I never had the temptation (or the arrogance) to write a book about stupidity. Nor am I now suggesting (that would be stupid) that I can deal exhaustively with such a thorny subject – or offer any complete and “final” solution.

One of the problems is that it’s very difficult to define stupidity – or intelligence. We can, however, develop some useful thinking about human stupidity, and its awful effects, even without any rigorous theoretical definition of the concept.

I had been considering the opportunity of trying to understand this problem in a less confused and disorderly manner, but the opportunity came, quite unexpectedly, thirteen years ago. There had been some discussion on human stupidity in international circles in the internet – and I was asked to try to summarize my opinion.

So I wrote a short text in English, The Power of Stupidity, that was published in an American website, Entropy Gradient Reversals, in 1996. I had no idea that things were set in motion that would lead, five years ago, to the first edition (in Italian) of this book.

I published the original article also in my website, gandalf.it – and in the meantime an extended discussion was spreading in the internet. One of the results was, online in 1997, The Power of Stupidity – Part Two. A debate in a mailing list in Israel was read by someone in Mexico, who in 1998 wrote a Spanish translation of the first two articles – El Poder de la Estupidez.

For four years nothing else was added. Online dialogues continued, prompting me to think. I realized that a different angle could be developed by turning around the title.

In the meantime I had several requests for an Italian version. So The Stupidity of Power appeared in English (and Spanish) in 2002 – and also the first three parts in Italian.

In following months other papers were added, on related subjects, that are online in http://gandalf.it/stupid/ A new surprise came in 2004, when some publishers asked me to turn all that into a book.

I was led by friendship, and cultural closeness, to choose a then newborn (and still quite small) publisher, M&A – and I am very pleased that they chose Il potere della stupidità as the first book they ever published.

Of course it wasn’t just a collection of what had already appeared online.

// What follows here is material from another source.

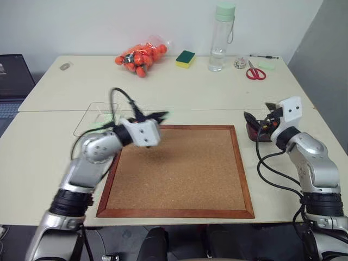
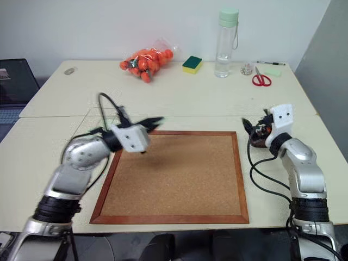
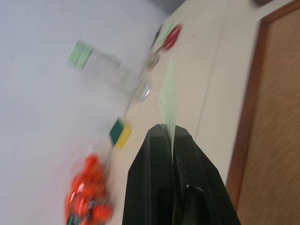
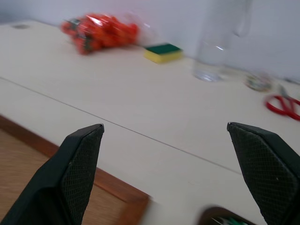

It took some thorough re-writing, re-thinking and reorganizing. And it’s been evolving ever since. In 2008 the third edition contained substantially more insights and explorations on a subject that is a never-ending challenge and experience (though the basic concepts haven’t changed).

I am grateful to readers who, with their questions and comments, have helped me to improve and expand the analysis – and to understand how reasoning about stupidity can be quite amusing and lead to a feeling of relief and comfort.

That may seem strange, for such a distressing subject. But the fact is that understanding stupidity is a way of avoiding, or at least reducing, its effects.

I have no illusion that these few pages can cover such a vast subject to anywhere near its full extent. But if (as readers say) it helps to understand the problem, this book may be worth writing – and reading.